• Problem to work on
Output the listing in full. Every line stays exactly as it is.

• Information supplied

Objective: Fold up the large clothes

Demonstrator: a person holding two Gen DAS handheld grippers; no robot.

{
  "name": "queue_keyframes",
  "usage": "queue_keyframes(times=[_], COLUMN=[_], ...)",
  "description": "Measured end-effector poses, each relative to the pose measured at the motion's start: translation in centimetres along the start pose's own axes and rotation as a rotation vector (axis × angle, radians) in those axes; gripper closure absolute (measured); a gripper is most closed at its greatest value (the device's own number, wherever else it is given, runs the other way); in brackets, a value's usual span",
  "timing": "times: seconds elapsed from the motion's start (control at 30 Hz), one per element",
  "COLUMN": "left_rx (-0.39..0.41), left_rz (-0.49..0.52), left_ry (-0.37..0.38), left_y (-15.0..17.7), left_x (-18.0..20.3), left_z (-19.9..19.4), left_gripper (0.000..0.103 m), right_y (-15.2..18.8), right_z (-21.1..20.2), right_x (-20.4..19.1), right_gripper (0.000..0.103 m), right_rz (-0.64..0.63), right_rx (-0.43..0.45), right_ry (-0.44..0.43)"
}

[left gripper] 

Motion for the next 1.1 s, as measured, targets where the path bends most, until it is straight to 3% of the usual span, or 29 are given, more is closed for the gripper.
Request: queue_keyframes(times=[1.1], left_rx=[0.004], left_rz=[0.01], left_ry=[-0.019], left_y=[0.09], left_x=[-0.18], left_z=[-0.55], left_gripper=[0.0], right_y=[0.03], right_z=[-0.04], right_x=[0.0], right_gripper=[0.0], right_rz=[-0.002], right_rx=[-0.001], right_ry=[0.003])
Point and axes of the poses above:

• Exercise result
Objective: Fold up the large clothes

Demonstrator: a person holding two Gen DAS handheld grippers; no robot.

{
  "name": "queue_keyframes",
  "usage": "queue_keyframes(times=[_], COLUMN=[_], ...)",
  "description": "Measured end-effector poses, each relative to the pose measured at the motion's start: translation in centimetres along the start pose's own axes and rotation as a rotation vector (axis × angle, radians) in those axes; gripper closure absolute (measured); a gripper is most closed at its greatest value (the device's own number, wherever else it is given, runs the other way); in brackets, a value's usual span",
  "timing": "times: seconds elapsed from the motion's start (control at 30 Hz), one per element",
  "COLUMN": "left_rx (-0.39..0.41), left_rz (-0.49..0.52), left_ry (-0.37..0.38), left_y (-15.0..17.7), left_x (-18.0..20.3), left_z (-19.9..19.4), left_gripper (0.000..0.103 m), right_y (-15.2..18.8), right_z (-21.1..20.2), right_x (-20.4..19.1), right_gripper (0.000..0.103 m), right_rz (-0.64..0.63), right_rx (-0.43..0.45), right_ry (-0.44..0.43)"
}

[left gripper] 

Motion for the next 1.1 s, as measured, targets where the path bends most, until it is straight to 3% of the usual span, or 29 are given, more is closed for the gripper.
Request: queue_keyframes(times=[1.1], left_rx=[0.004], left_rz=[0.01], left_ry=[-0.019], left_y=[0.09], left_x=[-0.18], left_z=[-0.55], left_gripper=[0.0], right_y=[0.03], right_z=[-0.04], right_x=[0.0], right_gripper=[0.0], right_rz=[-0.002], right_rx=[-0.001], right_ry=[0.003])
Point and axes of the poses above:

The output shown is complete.